I am trying to implement an EM algorithm for dependent observations.
Specifically, I am dealing with families where the hidden variables $Z$ of the children are dependent on the hidden variables of the parents.
I have troubles calculating the expected value for $Z$, since for parents, it depends on the observed data for the child.
I'd like to ask if this has been done before, and if so, if someone could suggest some literature.
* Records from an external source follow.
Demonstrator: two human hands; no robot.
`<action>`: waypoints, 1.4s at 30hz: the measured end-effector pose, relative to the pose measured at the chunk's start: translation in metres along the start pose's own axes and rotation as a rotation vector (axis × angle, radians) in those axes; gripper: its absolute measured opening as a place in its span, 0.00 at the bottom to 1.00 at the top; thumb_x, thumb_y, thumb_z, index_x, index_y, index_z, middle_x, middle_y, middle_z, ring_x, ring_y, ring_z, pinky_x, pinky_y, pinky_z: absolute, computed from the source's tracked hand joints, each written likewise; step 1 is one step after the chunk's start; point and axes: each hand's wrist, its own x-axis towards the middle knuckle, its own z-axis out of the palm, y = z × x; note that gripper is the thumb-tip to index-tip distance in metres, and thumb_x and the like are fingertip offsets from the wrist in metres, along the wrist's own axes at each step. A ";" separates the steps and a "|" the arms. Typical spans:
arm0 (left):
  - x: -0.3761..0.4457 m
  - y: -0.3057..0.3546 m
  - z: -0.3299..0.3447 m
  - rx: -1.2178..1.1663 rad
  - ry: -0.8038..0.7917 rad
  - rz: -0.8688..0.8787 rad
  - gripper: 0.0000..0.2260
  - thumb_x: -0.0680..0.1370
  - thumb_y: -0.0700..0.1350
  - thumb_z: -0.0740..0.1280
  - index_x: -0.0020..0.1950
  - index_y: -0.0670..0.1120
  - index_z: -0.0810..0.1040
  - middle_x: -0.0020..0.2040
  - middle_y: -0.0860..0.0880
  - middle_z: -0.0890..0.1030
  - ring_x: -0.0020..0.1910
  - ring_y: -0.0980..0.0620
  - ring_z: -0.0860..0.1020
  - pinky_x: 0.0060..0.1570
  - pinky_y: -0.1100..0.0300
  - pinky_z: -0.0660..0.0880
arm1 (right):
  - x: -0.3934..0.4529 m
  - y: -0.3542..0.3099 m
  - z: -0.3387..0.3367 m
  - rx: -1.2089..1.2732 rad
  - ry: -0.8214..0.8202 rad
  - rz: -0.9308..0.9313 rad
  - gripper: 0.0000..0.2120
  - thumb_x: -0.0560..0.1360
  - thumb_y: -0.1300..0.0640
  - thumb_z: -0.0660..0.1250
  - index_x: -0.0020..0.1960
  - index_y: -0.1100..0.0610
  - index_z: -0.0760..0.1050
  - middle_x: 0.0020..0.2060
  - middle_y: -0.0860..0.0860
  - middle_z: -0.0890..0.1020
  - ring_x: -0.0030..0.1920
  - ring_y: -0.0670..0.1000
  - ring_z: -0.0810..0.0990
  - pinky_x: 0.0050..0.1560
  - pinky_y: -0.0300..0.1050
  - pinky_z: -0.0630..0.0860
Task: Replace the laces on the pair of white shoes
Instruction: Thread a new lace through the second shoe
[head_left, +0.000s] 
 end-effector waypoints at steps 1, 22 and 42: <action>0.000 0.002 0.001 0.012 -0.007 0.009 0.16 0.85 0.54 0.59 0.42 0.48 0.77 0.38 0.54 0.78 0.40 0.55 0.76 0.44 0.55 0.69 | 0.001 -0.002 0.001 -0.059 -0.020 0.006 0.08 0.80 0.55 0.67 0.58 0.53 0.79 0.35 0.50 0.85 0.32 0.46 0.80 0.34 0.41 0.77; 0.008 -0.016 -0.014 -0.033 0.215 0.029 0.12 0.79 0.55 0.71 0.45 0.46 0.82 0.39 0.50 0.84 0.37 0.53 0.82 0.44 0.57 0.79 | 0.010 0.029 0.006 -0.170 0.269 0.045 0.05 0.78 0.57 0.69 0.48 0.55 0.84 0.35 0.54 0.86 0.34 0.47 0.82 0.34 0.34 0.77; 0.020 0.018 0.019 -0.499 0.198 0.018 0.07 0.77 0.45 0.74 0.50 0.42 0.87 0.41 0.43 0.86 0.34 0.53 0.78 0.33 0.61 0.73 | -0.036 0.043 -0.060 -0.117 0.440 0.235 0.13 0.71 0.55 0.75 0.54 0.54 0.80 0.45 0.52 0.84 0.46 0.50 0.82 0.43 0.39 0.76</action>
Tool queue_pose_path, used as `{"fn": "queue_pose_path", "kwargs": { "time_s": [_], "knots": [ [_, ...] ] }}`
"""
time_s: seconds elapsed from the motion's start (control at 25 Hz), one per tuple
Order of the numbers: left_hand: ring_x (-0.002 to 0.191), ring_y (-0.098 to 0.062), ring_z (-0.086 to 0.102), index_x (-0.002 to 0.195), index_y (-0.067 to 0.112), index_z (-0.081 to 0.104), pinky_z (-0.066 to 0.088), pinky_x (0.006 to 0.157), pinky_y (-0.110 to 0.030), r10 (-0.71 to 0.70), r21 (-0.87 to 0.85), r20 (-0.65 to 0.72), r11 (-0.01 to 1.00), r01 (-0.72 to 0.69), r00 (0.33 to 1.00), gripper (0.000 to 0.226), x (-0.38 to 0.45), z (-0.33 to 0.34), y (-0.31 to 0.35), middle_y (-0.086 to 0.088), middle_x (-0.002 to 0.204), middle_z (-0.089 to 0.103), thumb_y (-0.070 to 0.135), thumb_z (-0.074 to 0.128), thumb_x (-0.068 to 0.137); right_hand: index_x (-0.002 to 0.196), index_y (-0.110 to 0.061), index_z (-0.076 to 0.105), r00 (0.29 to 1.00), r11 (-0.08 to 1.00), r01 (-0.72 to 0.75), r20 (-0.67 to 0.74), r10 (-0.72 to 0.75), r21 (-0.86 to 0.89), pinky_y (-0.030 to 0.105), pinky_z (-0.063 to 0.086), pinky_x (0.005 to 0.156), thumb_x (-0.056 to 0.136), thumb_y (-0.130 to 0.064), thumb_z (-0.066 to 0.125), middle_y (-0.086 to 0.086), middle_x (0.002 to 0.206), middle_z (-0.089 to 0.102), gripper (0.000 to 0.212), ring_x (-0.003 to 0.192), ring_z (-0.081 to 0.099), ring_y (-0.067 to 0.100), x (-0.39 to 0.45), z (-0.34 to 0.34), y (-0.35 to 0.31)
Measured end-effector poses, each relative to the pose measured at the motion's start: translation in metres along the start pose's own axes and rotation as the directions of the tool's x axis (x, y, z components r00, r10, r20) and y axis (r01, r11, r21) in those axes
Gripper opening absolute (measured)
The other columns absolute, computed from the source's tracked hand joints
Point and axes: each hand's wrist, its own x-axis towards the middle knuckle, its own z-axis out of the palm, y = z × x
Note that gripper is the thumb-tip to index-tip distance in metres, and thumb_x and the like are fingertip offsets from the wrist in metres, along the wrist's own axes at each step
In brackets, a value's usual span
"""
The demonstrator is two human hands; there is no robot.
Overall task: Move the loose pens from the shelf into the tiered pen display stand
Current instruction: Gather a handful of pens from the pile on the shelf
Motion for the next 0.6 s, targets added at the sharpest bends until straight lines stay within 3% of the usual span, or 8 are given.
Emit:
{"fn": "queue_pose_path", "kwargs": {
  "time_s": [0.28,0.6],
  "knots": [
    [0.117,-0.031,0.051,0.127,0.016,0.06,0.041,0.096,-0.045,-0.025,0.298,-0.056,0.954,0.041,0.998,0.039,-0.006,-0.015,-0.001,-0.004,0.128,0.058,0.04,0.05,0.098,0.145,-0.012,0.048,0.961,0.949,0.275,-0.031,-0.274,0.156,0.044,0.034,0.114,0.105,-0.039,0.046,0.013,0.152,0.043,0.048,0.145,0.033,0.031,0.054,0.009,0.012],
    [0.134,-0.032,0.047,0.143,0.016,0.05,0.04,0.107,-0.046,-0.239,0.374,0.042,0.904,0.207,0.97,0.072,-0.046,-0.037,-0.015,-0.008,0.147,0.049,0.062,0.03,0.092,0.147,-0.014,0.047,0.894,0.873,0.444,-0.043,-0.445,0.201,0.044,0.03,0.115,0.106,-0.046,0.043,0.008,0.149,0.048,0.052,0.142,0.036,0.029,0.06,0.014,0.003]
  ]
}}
Alternatively, some hints on how I could tackle this would be very helpful too.
Edit: Since WIJ in the comments asked for the full model specification:
Let's say there is a response $X$ for each person that follows a gaussian distribution:
$$ X|Z=0 \sim N(4, 1) $$ $$ X|Z=1 \sim N(4+\alpha, 1) $$
A proportion of $p_1$ of the parents are in group 1. The group $Z=1$ is fully inheritable, that is, if at least one parent is $Z=1$, then the child is automatically $Z=1$.
The parameters $\theta$ for the EM algorithm are $\alpha$ and $p_1$.
I have trouble computing $\mathbb{E}(Z|X,\theta^{t})$ for children, since the observed data $X$ includes both parents. So for parents $i=1,2$ and a child $i=3$, I can not simply compute $\mathbb{E}(Z_3|X_3,\theta^{t})$, but have to use $\mathbb{E}(Z_3|X_1,X_2,X_3,\theta^{t})$, and I don't know how to calculate that.